_What is expected_
Drop the images, then output the listing exactly.

_Data_
○ ○ ○ ○ ○

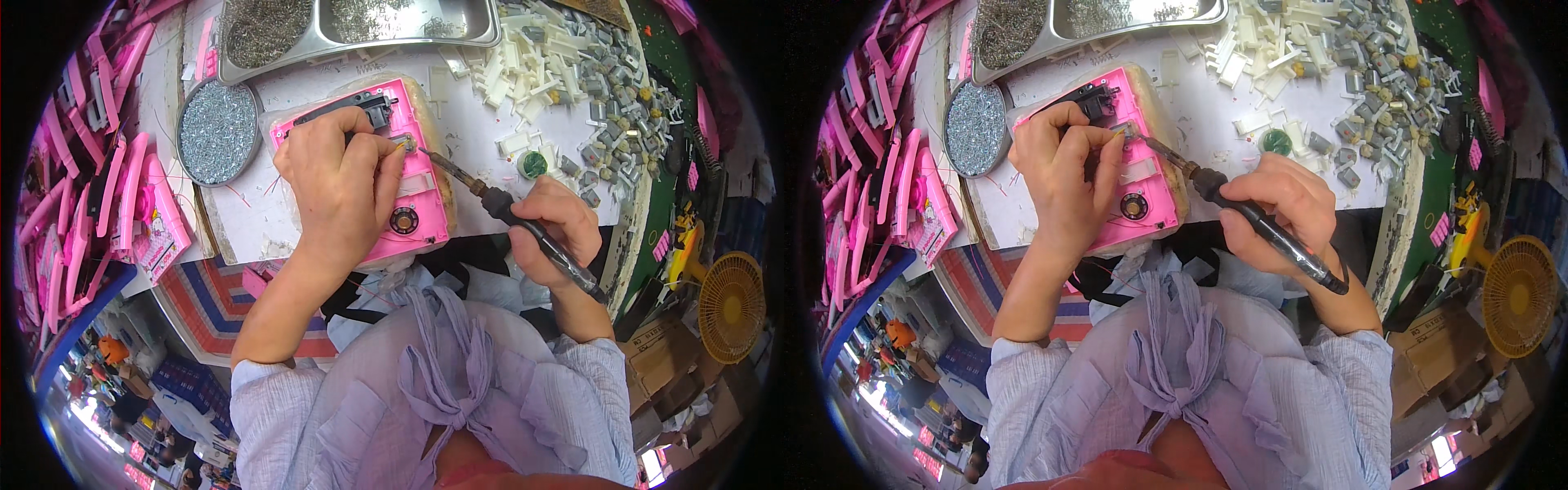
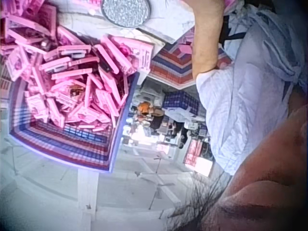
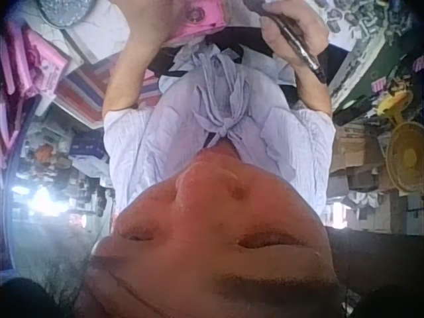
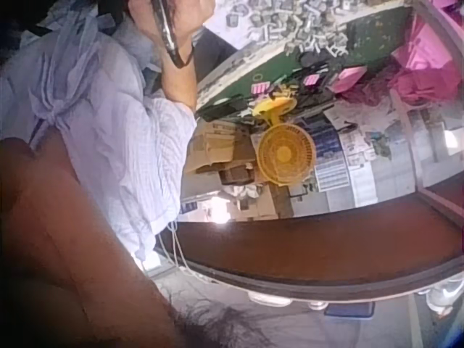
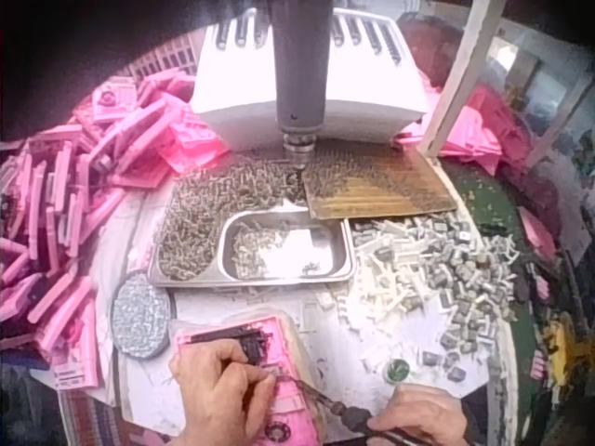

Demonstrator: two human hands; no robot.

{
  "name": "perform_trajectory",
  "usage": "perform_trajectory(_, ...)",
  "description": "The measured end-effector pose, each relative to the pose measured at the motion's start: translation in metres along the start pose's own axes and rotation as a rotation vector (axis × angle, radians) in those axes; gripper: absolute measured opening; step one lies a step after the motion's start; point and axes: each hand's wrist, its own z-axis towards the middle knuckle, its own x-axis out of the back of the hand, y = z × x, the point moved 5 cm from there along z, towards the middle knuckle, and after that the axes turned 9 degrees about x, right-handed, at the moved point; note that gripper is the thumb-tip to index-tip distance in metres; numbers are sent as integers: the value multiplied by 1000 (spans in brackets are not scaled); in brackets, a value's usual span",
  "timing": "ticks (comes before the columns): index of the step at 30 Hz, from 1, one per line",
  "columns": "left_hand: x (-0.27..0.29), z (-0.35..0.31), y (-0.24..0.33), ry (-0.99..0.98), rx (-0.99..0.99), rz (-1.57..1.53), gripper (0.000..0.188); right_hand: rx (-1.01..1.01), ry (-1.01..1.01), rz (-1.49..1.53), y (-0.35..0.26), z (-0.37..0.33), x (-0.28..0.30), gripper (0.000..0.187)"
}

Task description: Assembling, soldering, and gluing internal components of pink toy cameras.

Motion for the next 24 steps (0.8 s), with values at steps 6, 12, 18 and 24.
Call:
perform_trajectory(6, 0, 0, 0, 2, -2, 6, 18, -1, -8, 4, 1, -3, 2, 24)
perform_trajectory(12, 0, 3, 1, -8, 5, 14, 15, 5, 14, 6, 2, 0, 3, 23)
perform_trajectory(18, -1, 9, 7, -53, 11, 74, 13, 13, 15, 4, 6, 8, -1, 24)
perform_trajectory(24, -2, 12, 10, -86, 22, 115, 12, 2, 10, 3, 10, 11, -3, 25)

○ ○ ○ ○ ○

_Reply_
Demonstrator: two human hands; no robot.

{
  "name": "perform_trajectory",
  "usage": "perform_trajectory(_, ...)",
  "description": "The measured end-effector pose, each relative to the pose measured at the motion's start: translation in metres along the start pose's own axes and rotation as a rotation vector (axis × angle, radians) in those axes; gripper: absolute measured opening; step one lies a step after the motion's start; point and axes: each hand's wrist, its own z-axis towards the middle knuckle, its own x-axis out of the back of the hand, y = z × x, the point moved 5 cm from there along z, towards the middle knuckle, and after that the axes turned 9 degrees about x, right-handed, at the moved point; note that gripper is the thumb-tip to index-tip distance in metres; numbers are sent as integers: the value multiplied by 1000 (spans in brackets are not scaled); in brackets, a value's usual span",
  "timing": "ticks (comes before the columns): index of the step at 30 Hz, from 1, one per line",
  "columns": "left_hand: x (-0.27..0.29), z (-0.35..0.31), y (-0.24..0.33), ry (-0.99..0.98), rx (-0.99..0.99), rz (-1.57..1.53), gripper (0.000..0.188); right_hand: rx (-1.01..1.01), ry (-1.01..1.01), rz (-1.49..1.53), y (-0.35..0.26), z (-0.37..0.33), x (-0.28..0.30), gripper (0.000..0.187)"
}

Task description: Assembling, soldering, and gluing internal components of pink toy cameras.

Motion for the next 24 steps (0.8 s), with values at steps 6, 12, 18 and 24.
Call:
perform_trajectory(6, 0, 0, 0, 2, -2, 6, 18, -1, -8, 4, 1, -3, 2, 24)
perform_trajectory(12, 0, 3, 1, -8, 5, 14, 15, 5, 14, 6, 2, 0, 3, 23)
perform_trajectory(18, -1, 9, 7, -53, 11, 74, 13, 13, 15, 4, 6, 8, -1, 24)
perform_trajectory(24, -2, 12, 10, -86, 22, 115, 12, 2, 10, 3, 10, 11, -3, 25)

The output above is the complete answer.